**DIRECTIONS**:
Please restate, word for word, the lines below that begin at the one with "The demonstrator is" and end at the one with "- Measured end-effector". Leave out all other lines.

**RECORDS SHOWN**:
>>>>>

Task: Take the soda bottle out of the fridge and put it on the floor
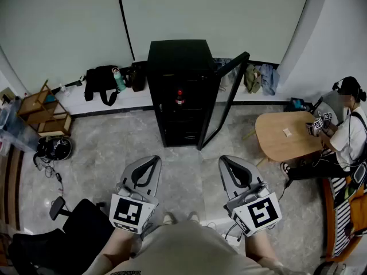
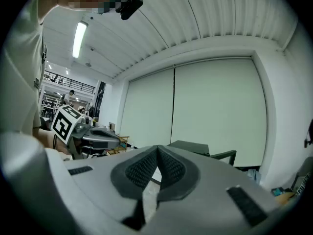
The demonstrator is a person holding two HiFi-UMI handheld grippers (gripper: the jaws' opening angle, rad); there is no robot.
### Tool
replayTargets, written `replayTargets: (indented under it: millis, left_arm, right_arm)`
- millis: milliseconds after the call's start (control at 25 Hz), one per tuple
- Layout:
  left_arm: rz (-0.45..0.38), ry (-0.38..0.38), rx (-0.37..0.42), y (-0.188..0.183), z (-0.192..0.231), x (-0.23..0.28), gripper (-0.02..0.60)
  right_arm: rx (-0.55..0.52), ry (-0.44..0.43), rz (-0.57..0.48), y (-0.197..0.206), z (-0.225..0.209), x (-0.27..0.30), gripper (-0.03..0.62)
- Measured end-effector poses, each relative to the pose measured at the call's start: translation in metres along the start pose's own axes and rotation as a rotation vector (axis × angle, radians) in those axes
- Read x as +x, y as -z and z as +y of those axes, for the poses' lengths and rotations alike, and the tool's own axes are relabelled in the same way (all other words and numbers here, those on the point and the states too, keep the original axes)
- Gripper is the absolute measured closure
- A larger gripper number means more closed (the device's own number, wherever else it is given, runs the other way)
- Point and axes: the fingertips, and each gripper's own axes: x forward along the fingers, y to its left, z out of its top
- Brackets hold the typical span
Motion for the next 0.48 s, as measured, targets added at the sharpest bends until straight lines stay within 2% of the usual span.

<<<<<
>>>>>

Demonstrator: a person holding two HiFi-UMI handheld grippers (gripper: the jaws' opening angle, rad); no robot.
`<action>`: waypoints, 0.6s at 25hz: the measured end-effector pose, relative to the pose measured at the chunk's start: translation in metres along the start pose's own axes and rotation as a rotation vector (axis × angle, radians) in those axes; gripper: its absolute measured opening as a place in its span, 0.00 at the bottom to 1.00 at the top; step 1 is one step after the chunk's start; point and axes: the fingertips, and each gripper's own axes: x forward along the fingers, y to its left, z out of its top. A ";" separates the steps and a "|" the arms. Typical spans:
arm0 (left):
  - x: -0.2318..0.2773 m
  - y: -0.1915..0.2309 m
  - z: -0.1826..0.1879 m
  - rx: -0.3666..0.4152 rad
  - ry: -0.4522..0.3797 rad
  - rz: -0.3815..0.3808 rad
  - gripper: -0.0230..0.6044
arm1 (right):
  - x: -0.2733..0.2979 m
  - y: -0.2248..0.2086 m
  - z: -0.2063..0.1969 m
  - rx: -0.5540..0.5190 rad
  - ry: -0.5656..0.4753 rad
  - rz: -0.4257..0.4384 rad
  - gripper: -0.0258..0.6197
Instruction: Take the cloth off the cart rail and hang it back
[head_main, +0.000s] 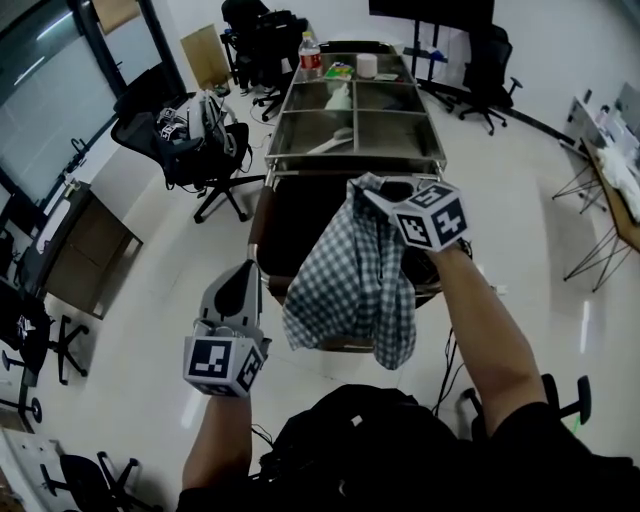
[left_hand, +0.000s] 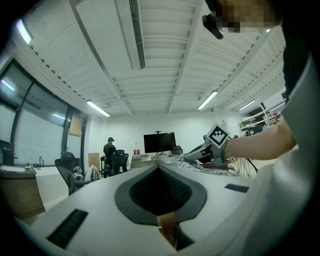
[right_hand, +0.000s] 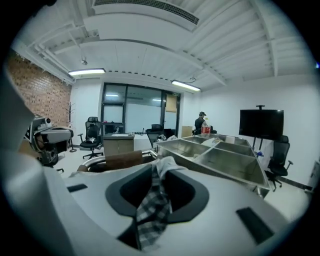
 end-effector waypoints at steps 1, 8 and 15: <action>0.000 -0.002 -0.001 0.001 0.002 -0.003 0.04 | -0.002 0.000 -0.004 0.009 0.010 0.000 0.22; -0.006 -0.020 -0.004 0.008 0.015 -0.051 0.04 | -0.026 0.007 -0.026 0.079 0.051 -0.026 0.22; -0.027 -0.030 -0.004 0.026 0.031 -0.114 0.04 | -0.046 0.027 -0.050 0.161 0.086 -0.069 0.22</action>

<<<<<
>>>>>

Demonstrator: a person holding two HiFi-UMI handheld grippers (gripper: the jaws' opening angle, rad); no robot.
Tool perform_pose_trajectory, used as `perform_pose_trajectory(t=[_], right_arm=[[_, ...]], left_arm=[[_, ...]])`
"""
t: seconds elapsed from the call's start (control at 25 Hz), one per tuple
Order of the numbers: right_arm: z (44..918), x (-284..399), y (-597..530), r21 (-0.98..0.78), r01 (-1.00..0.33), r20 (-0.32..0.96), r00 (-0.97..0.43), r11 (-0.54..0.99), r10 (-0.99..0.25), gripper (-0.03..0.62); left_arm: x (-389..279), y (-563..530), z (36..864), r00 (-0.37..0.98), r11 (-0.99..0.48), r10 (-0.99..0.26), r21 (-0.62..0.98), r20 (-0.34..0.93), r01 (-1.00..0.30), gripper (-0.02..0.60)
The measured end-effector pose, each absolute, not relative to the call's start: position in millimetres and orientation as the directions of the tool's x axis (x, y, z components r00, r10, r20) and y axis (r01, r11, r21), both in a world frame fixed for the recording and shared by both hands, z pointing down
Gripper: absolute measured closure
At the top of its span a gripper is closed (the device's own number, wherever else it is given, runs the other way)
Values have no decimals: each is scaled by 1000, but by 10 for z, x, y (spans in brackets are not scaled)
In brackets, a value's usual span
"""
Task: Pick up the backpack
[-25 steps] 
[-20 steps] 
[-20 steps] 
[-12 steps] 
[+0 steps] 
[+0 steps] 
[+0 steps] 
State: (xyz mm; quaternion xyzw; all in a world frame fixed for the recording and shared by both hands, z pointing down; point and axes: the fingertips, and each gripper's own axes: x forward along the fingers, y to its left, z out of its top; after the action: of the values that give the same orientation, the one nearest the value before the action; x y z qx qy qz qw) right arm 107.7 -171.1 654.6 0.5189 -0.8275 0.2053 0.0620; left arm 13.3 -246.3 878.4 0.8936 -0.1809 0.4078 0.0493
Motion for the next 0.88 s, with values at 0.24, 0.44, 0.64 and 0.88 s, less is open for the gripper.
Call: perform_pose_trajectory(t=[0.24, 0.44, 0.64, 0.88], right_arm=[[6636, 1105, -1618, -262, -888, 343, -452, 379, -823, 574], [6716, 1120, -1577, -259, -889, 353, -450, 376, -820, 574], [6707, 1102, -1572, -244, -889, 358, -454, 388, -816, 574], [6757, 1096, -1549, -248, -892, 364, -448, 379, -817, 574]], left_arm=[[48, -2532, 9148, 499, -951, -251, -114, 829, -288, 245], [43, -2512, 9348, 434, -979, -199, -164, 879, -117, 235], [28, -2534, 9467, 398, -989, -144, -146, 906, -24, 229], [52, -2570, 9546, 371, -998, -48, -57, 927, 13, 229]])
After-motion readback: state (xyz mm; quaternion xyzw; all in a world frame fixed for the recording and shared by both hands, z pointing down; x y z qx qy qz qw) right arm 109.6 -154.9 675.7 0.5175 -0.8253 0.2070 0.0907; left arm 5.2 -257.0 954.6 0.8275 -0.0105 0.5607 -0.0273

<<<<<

**SOLUTION TO THIS TASK**:
The demonstrator is a person holding two HiFi-UMI handheld grippers (gripper: the jaws' opening angle, rad); there is no robot.
### Tool
replayTargets, written `replayTargets: (indented under it: millis, left_arm, right_arm)`
- millis: milliseconds after the call's start (control at 25 Hz), one per tuple
- Layout:
  left_arm: rz (-0.45..0.38), ry (-0.38..0.38), rx (-0.37..0.42), y (-0.188..0.183), z (-0.192..0.231), x (-0.23..0.28), gripper (-0.02..0.60)
  right_arm: rx (-0.55..0.52), ry (-0.44..0.43), rz (-0.57..0.48), y (-0.197..0.206), z (-0.225..0.209), x (-0.27..0.30), gripper (-0.03..0.62)
- Measured end-effector poses, each relative to the pose measured at the call's start: translation in metres along the start pose's own axes and rotation as a rotation vector (axis × angle, radians) in those axes

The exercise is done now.